(Task): Return a copy of every line in the data below that contains "computer".

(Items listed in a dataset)
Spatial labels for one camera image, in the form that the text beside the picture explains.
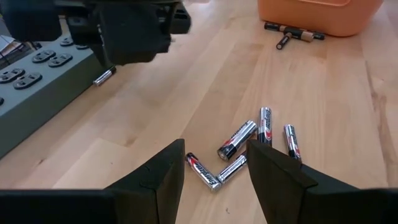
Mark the orange plastic bin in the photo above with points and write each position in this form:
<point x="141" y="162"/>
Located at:
<point x="326" y="15"/>

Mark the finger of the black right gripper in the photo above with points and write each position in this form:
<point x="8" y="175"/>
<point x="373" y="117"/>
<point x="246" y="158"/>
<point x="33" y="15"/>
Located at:
<point x="87" y="31"/>
<point x="136" y="34"/>

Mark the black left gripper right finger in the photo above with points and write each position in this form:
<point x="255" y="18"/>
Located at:
<point x="286" y="199"/>

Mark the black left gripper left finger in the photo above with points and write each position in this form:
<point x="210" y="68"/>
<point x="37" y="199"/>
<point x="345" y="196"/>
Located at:
<point x="149" y="202"/>

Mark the black copper AAA battery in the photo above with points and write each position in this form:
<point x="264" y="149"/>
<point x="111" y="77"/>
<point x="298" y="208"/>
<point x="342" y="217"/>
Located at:
<point x="283" y="41"/>
<point x="273" y="26"/>

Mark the black copper AA battery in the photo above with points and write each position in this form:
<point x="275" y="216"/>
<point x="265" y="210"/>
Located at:
<point x="318" y="36"/>
<point x="300" y="34"/>

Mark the silver black AA battery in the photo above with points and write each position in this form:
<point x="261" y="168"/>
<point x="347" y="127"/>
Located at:
<point x="237" y="140"/>

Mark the grey metal power strip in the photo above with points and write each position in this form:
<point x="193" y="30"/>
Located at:
<point x="37" y="102"/>

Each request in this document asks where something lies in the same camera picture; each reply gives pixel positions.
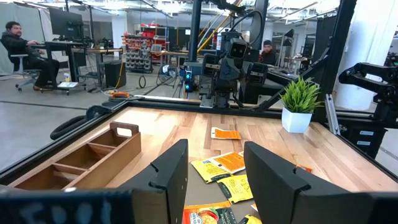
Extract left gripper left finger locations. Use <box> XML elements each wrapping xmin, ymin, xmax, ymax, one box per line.
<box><xmin>0</xmin><ymin>139</ymin><xmax>189</xmax><ymax>224</ymax></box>

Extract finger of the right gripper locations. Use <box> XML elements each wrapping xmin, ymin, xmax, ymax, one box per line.
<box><xmin>247</xmin><ymin>62</ymin><xmax>269</xmax><ymax>85</ymax></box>
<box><xmin>201</xmin><ymin>54</ymin><xmax>220</xmax><ymax>77</ymax></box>

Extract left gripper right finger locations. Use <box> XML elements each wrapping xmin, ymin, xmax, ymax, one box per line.
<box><xmin>244</xmin><ymin>141</ymin><xmax>398</xmax><ymax>224</ymax></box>

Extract orange mango tea packet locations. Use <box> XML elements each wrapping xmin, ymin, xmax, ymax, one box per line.
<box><xmin>182</xmin><ymin>201</ymin><xmax>238</xmax><ymax>224</ymax></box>

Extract wooden tea organizer box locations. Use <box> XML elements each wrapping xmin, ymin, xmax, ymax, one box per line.
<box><xmin>8</xmin><ymin>121</ymin><xmax>142</xmax><ymax>191</ymax></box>

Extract person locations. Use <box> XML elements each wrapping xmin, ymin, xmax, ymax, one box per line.
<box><xmin>0</xmin><ymin>21</ymin><xmax>60</xmax><ymax>91</ymax></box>
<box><xmin>259</xmin><ymin>39</ymin><xmax>278</xmax><ymax>66</ymax></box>

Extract round grey mat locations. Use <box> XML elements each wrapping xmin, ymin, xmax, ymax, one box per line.
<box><xmin>183</xmin><ymin>161</ymin><xmax>259</xmax><ymax>224</ymax></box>

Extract round floor fan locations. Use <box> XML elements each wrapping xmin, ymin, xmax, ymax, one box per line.
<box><xmin>156</xmin><ymin>63</ymin><xmax>178</xmax><ymax>87</ymax></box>

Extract green plant white pot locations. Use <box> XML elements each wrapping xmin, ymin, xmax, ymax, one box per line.
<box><xmin>279</xmin><ymin>77</ymin><xmax>324</xmax><ymax>134</ymax></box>

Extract red storage shelf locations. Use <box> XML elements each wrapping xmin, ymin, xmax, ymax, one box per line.
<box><xmin>141</xmin><ymin>21</ymin><xmax>170</xmax><ymax>54</ymax></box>

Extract parts bin rack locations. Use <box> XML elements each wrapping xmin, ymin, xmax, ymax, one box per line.
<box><xmin>123</xmin><ymin>33</ymin><xmax>154</xmax><ymax>75</ymax></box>

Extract silver aluminium bar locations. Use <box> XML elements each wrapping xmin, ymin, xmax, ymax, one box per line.
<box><xmin>324</xmin><ymin>93</ymin><xmax>342</xmax><ymax>135</ymax></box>

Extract orange power tool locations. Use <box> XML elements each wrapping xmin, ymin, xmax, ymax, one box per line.
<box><xmin>108</xmin><ymin>91</ymin><xmax>132</xmax><ymax>100</ymax></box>

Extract black computer case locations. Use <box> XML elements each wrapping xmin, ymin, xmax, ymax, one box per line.
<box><xmin>104</xmin><ymin>60</ymin><xmax>127</xmax><ymax>90</ymax></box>

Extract wooden desk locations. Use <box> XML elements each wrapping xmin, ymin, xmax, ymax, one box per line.
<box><xmin>86</xmin><ymin>47</ymin><xmax>124</xmax><ymax>85</ymax></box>

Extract black computer monitor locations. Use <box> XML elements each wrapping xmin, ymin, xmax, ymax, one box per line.
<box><xmin>49</xmin><ymin>7</ymin><xmax>84</xmax><ymax>40</ymax></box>

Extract black desk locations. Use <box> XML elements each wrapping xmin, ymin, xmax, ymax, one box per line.
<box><xmin>26</xmin><ymin>40</ymin><xmax>88</xmax><ymax>96</ymax></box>

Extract grey curtain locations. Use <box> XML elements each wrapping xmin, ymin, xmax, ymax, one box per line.
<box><xmin>0</xmin><ymin>2</ymin><xmax>44</xmax><ymax>75</ymax></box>

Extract grey office chair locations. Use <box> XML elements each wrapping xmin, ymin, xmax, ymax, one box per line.
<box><xmin>9</xmin><ymin>54</ymin><xmax>43</xmax><ymax>93</ymax></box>

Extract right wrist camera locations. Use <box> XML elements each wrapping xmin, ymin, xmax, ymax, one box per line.
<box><xmin>229</xmin><ymin>39</ymin><xmax>249</xmax><ymax>60</ymax></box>

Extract black aluminium rig frame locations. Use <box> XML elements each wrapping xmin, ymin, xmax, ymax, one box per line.
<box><xmin>0</xmin><ymin>0</ymin><xmax>398</xmax><ymax>184</ymax></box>

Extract black curved frame handle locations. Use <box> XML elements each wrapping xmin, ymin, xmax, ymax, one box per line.
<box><xmin>49</xmin><ymin>105</ymin><xmax>109</xmax><ymax>141</ymax></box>

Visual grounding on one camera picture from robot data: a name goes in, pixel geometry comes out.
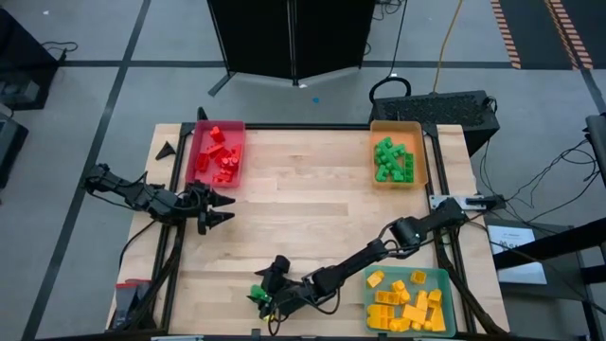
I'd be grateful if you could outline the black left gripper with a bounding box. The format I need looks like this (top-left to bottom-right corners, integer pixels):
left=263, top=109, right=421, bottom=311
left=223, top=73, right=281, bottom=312
left=178, top=182, right=237, bottom=236

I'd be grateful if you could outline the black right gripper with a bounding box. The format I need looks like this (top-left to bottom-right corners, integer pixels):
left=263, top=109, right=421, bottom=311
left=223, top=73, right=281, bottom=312
left=254, top=255, right=318, bottom=323

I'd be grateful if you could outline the yellow square building block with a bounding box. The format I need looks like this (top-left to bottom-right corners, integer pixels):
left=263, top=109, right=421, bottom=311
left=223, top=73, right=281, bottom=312
left=365, top=304, right=396, bottom=332

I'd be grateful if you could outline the yellow wedge building block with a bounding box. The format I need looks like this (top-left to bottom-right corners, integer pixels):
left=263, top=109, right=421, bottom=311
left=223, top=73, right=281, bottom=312
left=428, top=306, right=447, bottom=332

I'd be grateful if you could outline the red translucent plastic tray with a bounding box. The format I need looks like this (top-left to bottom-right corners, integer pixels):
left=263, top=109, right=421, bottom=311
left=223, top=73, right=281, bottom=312
left=184, top=119, right=248, bottom=189

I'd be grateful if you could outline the black folding partition screen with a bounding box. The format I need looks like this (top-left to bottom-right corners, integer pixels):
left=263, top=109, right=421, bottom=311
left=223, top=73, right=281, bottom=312
left=205, top=0, right=378, bottom=99

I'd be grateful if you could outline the teal plastic tray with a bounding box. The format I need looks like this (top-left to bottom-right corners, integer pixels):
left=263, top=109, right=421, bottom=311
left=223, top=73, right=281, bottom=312
left=362, top=263, right=457, bottom=338

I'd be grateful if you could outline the orange plastic tray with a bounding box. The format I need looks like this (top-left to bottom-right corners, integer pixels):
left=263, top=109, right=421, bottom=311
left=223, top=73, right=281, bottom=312
left=368, top=119, right=429, bottom=191

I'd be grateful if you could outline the dark grey case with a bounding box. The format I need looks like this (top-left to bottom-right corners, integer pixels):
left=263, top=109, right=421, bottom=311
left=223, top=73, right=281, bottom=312
left=0, top=111, right=29, bottom=189

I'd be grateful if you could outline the white paper sheet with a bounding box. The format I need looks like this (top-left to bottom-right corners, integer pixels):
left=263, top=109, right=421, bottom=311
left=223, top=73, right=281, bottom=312
left=486, top=224, right=549, bottom=286

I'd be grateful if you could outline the black storage cabinet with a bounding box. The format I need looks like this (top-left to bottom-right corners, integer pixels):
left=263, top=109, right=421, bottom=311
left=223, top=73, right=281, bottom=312
left=0, top=8, right=61, bottom=111

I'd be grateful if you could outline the black equipment stand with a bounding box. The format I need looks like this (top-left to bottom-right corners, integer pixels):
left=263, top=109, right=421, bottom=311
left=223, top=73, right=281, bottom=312
left=491, top=217, right=606, bottom=285

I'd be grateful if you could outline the black aluminium table frame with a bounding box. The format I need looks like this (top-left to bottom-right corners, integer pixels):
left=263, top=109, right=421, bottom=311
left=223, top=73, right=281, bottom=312
left=158, top=121, right=477, bottom=335

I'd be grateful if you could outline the grey red-edged bracket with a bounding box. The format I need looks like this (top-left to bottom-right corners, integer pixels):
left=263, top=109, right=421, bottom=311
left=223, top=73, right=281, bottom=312
left=115, top=278, right=152, bottom=331

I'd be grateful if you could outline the black hanging cable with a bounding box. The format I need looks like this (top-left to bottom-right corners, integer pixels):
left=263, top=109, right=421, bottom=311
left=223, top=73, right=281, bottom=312
left=367, top=0, right=412, bottom=113

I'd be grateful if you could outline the yellow hanging cable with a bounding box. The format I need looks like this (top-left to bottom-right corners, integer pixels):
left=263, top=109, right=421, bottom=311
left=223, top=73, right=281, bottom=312
left=431, top=0, right=464, bottom=95

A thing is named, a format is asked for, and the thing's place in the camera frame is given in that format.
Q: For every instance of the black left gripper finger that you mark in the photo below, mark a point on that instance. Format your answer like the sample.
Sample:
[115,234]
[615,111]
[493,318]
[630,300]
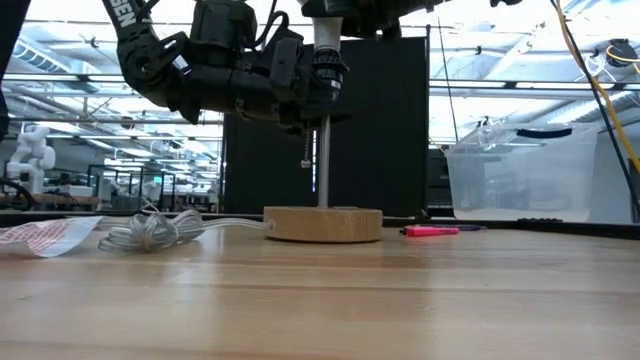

(Solution to the problem):
Extract black computer case locations. Use <box> XML elements each wrapping xmin, ymin, xmax, ymax, one box per line.
Extract black computer monitor locations. Use <box> XML elements each wrapping xmin, ymin, xmax, ymax, one box per line.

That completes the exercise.